A pesar de que retrospectivamente hoy puedo mirar las narrativas desesperanzadas de los niños con optimismo, en su momento muchas veces trastabillé frente a su contenido cargado de muerte.  Por momentos, hoy vuelvo a trastabillar frente a miradas tristes y ceños profundamente serios de quienes deberían vivir con despreocupación. Por momentos, me pregunto ¿dónde están aquellos ‘mocosos atrevidos’ que a fuerza de mocos y audacia robustecían su desarrollo físico y emocional?  Pero luego recuerdo a niños como Gretel, que modo audaz, a través de su salto anti-mortal, nos enseñan que no se han ido a ningún lado, que todos estamos a la espera de  quien se niegue a perder la confianza en el siempre posible retorno de la vitalidad ensombrecida. Aquellos niños heridos fueron capaces de mostrarnos que resistir a caer en la desconfianza en el género humano puede ser el secreto para recuperar el encuentro que nos permite vivir bajo el amparo del principio del placer y de una vitalidad no amenazada. 

Notas

1  Rocca, A. (2021). Los “argumentos” para vacunar niños entre 5 y 11 años Extramuros Revista 29.

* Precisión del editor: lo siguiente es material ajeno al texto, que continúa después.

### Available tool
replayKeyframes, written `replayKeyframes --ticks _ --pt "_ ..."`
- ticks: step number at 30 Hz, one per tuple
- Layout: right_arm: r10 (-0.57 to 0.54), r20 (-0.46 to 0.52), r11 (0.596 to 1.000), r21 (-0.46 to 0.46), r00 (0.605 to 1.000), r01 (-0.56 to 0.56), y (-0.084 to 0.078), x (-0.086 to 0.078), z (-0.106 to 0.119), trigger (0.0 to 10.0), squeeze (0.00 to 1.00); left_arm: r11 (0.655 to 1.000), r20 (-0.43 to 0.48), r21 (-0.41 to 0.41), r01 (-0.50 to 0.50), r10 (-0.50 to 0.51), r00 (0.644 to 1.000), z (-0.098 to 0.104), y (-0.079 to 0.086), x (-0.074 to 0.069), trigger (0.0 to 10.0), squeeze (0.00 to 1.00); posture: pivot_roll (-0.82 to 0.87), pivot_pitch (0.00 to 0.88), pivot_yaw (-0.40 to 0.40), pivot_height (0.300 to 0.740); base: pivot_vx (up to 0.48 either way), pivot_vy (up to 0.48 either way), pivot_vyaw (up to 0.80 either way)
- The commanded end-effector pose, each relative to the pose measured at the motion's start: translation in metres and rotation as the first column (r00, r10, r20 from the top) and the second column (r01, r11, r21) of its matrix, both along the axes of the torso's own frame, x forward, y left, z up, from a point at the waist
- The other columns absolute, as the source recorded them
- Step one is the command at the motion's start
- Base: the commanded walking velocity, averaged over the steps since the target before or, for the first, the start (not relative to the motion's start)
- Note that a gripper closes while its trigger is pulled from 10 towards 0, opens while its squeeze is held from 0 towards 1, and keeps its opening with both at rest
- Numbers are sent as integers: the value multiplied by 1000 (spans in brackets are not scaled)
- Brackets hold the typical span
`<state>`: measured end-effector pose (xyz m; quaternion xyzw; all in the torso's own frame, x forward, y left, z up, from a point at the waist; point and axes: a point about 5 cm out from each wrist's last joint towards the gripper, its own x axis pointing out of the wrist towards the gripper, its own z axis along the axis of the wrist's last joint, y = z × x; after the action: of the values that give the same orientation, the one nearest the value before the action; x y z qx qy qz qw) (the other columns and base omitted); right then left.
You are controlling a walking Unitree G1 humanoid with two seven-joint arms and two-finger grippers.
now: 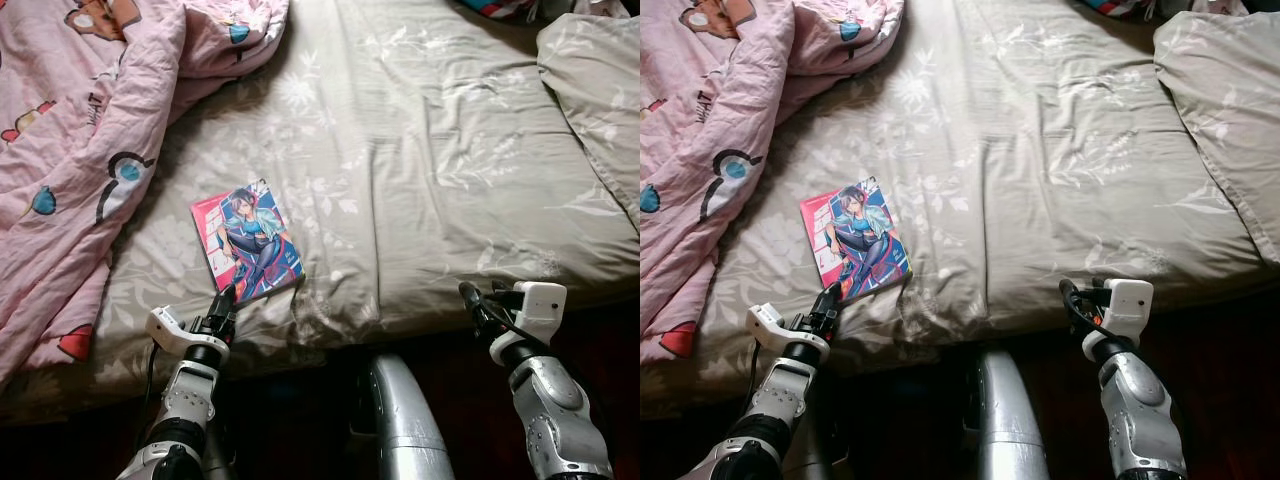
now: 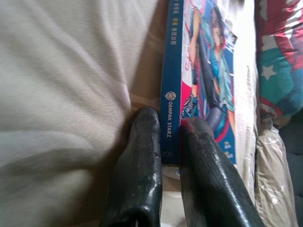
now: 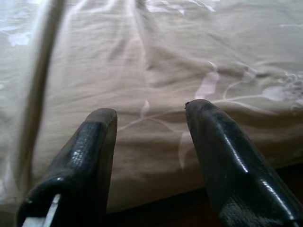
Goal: Clean up the room
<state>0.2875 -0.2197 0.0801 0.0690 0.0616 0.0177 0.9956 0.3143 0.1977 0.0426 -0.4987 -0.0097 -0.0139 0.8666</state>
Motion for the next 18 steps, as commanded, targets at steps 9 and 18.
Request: replayKeyframes --ticks 9,18 --pt "-70 -28 997 12 997 70 -2 12 -14 10000 0 1000 119 25 -2 0 993 22 3 3 0 0 -97 316 -118 592 0 0 0" --pt "-85 -1 995 55 996 85 19 27 -18 10000 0 958 241 286 30 -102 965 76 -7 15 10000 0 -53 123 -30 592 0 0 0"
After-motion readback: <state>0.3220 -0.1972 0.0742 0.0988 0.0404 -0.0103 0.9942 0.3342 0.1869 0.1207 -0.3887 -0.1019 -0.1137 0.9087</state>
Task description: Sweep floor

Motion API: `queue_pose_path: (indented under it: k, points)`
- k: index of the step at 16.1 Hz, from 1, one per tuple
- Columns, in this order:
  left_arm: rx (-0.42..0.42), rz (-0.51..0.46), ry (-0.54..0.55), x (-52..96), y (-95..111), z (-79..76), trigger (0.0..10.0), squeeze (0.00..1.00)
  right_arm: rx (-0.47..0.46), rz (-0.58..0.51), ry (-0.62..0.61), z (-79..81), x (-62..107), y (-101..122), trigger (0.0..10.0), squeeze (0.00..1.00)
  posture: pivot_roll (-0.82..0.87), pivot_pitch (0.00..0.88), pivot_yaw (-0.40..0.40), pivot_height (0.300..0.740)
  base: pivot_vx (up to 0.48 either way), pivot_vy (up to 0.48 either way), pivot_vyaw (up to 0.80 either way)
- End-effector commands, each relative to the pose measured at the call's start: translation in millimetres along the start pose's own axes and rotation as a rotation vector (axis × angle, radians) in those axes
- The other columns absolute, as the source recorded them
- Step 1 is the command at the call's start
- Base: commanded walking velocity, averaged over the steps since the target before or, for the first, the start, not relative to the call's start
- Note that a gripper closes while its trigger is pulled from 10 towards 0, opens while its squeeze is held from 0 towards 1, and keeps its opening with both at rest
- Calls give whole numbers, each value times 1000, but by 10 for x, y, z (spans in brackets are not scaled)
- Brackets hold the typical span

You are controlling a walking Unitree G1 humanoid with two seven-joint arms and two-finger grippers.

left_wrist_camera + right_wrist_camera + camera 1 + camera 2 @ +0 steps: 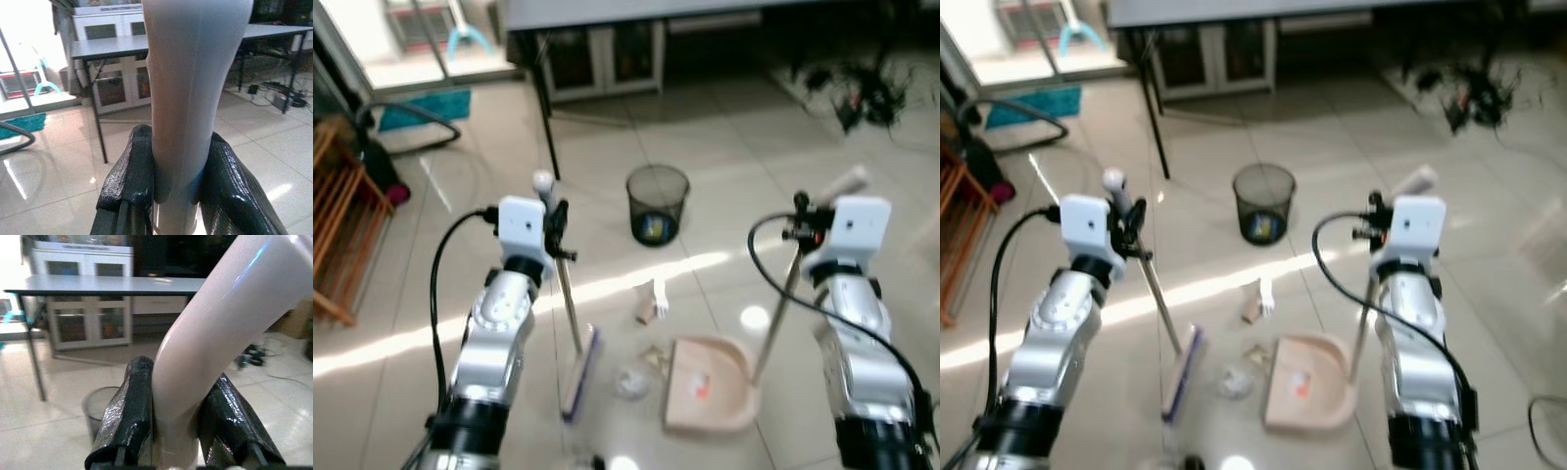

2  Fuchs-Schündeln, N., Krueger, D., Ludwig, A. & Popova, I. (2020) The long-term effects of school closures. Artículo retirado de https://voxeu.org/article/long-term-effects-school-closures

3 Michel, M. (2021). Observo el desarrollo de un bebé: pensamientos para revalorizar la normalidad. Extramuros Revista 29

 Michel, M. & Musetti, D. (2021), El desarrollo del cerebro en primera infancia y el vínculo de apego. Publicación de Seminario Cenfores (en prensa)

5 Los conceptos mencionados de las teorías del desarrollo se basan en el Capítulo 1 del manual canadiense de Younger, A., Adler, S. A. & Vasta, R., (2012) Child Psychology: A Canadian Perspective, 3rd Edition. Wiley

6  Freud, S. (1920-22). Más allá del principio de placer. Psicología de las masas y análisis del yo y otras obras. Volumen 18  Amorrortu editores.